PROBLEM TO WORK ON >> Set down exactly the first line of the entries and every line after it, through the line with "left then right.".

Stored data entries
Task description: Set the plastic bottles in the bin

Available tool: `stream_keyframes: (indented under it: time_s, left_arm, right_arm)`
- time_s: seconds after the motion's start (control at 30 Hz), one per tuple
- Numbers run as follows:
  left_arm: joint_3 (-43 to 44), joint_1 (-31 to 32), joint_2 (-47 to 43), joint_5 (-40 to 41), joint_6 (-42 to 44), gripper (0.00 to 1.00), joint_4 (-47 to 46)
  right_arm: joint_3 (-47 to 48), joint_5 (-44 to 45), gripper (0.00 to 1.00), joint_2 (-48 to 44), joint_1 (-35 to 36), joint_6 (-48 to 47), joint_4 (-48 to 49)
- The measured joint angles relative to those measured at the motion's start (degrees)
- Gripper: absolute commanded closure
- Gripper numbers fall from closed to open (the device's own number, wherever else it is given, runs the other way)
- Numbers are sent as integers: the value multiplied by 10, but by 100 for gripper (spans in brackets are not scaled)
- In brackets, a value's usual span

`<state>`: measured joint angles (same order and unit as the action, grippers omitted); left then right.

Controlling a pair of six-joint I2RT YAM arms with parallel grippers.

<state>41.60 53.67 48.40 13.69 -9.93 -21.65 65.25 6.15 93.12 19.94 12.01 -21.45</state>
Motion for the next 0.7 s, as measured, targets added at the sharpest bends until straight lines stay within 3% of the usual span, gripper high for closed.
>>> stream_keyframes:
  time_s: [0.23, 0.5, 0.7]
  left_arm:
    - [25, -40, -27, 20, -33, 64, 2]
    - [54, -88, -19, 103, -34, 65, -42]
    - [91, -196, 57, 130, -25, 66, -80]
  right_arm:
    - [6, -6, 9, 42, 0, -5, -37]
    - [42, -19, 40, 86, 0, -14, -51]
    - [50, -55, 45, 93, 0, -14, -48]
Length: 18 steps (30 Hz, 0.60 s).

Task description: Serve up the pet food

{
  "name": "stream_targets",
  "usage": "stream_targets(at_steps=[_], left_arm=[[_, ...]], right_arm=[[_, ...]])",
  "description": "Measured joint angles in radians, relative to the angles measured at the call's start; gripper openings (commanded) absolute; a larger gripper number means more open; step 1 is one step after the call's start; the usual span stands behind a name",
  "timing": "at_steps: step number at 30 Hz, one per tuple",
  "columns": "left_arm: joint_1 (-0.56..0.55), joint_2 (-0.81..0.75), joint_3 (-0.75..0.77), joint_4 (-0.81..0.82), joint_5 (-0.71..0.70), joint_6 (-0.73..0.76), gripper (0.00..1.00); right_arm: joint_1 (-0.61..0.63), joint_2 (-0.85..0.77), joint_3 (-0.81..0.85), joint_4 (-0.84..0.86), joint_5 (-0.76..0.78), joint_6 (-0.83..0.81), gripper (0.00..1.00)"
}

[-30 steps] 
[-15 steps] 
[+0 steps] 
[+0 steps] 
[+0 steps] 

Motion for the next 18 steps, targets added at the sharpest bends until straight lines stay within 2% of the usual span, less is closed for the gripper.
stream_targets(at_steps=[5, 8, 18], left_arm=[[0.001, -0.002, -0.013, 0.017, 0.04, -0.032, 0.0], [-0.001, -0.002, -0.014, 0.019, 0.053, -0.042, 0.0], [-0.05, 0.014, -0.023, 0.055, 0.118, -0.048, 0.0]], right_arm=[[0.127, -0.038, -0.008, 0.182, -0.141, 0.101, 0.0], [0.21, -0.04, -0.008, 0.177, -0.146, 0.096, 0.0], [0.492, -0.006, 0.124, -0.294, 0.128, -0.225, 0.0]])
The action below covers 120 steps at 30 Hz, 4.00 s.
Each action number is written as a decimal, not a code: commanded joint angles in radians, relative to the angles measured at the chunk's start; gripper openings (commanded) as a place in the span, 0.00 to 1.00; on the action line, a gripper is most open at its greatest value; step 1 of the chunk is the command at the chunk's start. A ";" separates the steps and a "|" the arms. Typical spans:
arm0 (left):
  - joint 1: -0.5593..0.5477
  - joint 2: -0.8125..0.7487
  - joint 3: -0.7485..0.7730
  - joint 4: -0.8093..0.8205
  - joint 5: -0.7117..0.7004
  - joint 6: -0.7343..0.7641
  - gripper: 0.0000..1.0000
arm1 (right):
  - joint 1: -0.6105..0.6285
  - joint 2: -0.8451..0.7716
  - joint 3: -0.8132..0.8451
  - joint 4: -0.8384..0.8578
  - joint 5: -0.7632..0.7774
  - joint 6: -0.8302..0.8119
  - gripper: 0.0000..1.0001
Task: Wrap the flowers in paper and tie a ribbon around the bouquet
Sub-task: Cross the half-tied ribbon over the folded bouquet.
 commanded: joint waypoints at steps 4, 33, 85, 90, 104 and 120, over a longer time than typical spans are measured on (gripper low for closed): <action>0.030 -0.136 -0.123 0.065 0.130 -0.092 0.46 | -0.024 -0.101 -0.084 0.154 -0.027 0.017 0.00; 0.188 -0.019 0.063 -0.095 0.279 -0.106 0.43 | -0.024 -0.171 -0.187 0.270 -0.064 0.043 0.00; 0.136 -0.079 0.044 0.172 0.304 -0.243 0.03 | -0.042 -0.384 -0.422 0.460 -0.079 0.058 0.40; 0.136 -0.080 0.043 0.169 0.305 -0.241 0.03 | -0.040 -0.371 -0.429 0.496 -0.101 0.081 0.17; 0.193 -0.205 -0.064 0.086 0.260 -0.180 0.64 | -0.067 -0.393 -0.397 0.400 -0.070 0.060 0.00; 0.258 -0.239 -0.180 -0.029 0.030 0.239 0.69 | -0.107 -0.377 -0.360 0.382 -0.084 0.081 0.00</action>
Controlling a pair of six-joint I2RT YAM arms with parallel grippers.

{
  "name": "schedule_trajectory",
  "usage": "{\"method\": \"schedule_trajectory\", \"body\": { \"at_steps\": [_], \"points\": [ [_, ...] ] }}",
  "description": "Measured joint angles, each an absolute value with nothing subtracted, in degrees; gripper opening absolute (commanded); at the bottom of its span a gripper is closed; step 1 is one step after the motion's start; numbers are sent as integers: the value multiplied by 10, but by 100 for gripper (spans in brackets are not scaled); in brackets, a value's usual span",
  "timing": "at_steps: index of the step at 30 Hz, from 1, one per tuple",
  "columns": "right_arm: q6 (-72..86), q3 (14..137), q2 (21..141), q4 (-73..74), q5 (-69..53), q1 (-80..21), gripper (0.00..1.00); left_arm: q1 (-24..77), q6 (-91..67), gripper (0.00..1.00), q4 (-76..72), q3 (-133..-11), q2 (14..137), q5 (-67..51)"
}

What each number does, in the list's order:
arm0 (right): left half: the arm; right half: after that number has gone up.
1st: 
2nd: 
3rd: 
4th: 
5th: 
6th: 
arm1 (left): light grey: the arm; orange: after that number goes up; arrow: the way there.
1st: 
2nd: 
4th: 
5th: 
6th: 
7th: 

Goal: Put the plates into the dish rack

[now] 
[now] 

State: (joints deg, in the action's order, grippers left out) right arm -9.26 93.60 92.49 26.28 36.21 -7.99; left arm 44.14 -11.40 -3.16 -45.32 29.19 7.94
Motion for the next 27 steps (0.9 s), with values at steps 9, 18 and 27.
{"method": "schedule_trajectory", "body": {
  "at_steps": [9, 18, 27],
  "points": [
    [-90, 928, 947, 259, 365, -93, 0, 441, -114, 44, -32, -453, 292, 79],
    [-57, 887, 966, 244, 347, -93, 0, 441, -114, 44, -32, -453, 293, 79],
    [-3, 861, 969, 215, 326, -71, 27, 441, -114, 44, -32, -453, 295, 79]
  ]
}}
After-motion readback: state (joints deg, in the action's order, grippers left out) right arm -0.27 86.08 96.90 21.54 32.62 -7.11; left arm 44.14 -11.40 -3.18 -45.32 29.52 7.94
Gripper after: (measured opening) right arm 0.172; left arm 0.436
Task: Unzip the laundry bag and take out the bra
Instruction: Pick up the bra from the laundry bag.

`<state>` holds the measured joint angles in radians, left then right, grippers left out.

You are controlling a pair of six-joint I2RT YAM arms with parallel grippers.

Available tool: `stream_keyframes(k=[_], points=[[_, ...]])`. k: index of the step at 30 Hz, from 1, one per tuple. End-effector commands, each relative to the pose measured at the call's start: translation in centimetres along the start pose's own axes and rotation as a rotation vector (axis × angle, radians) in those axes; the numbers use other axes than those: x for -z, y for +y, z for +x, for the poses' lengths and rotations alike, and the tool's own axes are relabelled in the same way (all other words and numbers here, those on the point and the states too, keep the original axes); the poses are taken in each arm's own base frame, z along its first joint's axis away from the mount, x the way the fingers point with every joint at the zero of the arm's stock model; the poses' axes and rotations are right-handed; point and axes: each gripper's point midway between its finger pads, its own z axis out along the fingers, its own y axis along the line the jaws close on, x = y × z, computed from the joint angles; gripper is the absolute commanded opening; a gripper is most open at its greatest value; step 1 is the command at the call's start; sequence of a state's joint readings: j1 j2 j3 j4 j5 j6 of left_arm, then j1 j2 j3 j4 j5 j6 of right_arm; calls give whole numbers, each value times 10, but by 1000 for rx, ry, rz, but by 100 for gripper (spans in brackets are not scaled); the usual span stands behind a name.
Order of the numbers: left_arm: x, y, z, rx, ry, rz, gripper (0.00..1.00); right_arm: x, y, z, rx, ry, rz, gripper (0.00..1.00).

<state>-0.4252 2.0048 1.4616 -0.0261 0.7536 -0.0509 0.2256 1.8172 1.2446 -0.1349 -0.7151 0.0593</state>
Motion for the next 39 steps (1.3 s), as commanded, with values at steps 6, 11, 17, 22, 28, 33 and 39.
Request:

FINISHED EXERCISE >>
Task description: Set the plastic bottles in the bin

Available tool: `stream_keyframes: (indented under it: time_s, left_arm, right_arm)`
- time_s: seconds after the motion's start (control at 30 Hz), one per tuple
- Numbers run as follows:
  left_arm: joint_3 (-43 to 44), joint_1 (-31 to 32), joint_2 (-47 to 43), joint_5 (-40 to 41), joint_6 (-42 to 44), gripper (0.00 to 1.00), joint_4 (-47 to 46)
  right_arm: joint_3 (-47 to 48), joint_5 (-44 to 45), gripper (0.00 to 1.00), joint_2 (-48 to 44), joint_1 (-35 to 36), joint_6 (-48 to 47), joint_4 (-48 to 49)
- The measured joint angles relative to those measured at the motion's start (degrees)
- Gripper: absolute commanded closure
- Gripper numbers fall from closed to open (the device's own number, wherever else it is given, runs the other way)
- Numbers are sent as integers: the value multiplied by 10, but by 100 for gripper (spans in brackets are not scaled)
- In brackets, a value's usual span

`<state>`: measured joint angles (same order and unit as the action, grippers omitted); left then right.

The answer is complete, and the exercise is done.